O Ministério de Saúde anunciou, na noite desta quinta-feira, que o País teve 1.188 mortes nas últimas 24 horas e bateu novo recorde negativo diário na luta contra o novo coronavírus. O recorde antigo foi registrado dois dias atrás, na terça-feira, quando atingiu 1.179 óbitos. Com isso, o Brasil atinge agora 20.047 mortes desde o início da pandemia e ocupa atualmente a sexta colocação no ranking mundial, atrás de Estados Unidos (93.863), Reino Unido (36.124), Itália (32.486), França (28.218) e Espanha (27.940).
O recorde diário, infelizmente, também foi batido ao registrar a marca de mais de 310 mil casos confirmados de coronavírus, sendo mais de 100 mil novas infecções em apenas uma semana. Foram 18.508 novos casos nas últimas 24 horas, elevando o total para 310.087.

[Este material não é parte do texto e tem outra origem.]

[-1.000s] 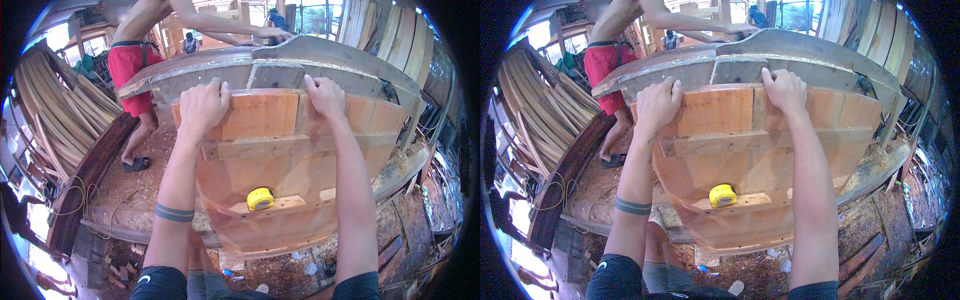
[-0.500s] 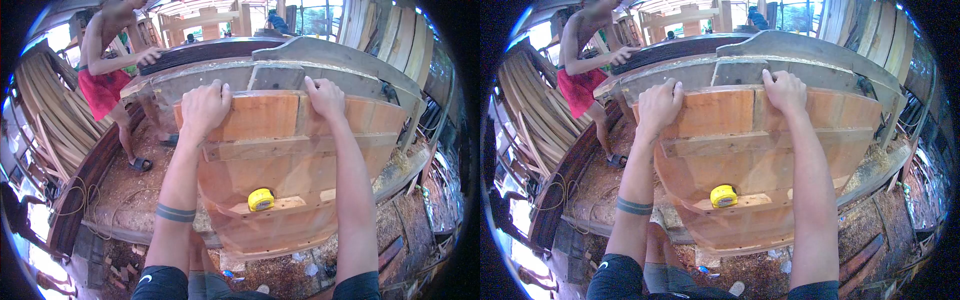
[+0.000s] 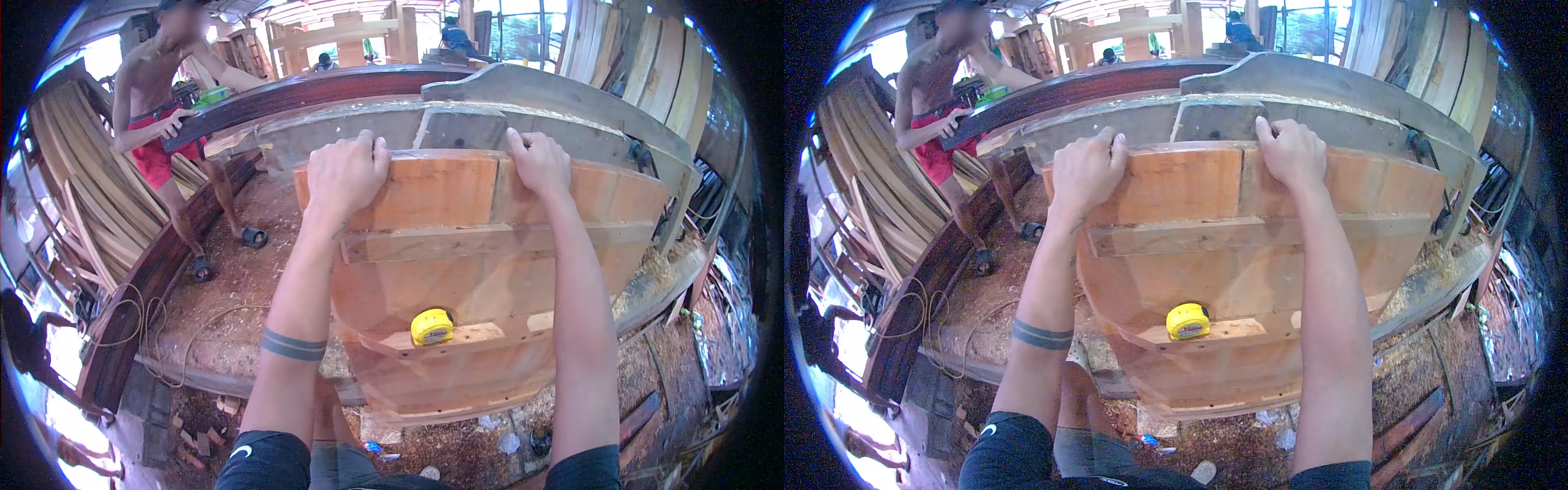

Nas duas últimas semanas, em números absolutos, o Brasil saltou da sétima para a terceira posição entre as nações com mais casos de covid-19. Com isso, se mantém como um dos países em situação mais crítica do mundo em número de infecções, atrás de Rússia, que contabiliza 317 mil casos, e Estados Unidos, com mais de 1,5 milhão.
A pandemia do novo coronavírus se tornou a principal causa de mortes por dia no Brasil. O maior número de infecções continua em São Paulo, com 73.739 diagnósticos e 5.558 mortes. O Rio tem 32.089 casos e 3.412 óbitos. No Ceará são 31.413 infecções e 2.161 mortes.
O Brasil tornou-se nos últimos dias o país com maior crescimento de casos de covid-19 por milhão de habitantes (pmh). De acordo com o cruzamento de dados da plataforma Our World in Data, ligada à Universidade de Oxford, desde quarta-feira, 20, o país passou a liderar o ranking que considera a confirmação de casos em um período de 24 horas e os dilui por milhão de habitantes, o que permite uma comparação de como a covid-19 está afetando países de populações distintas.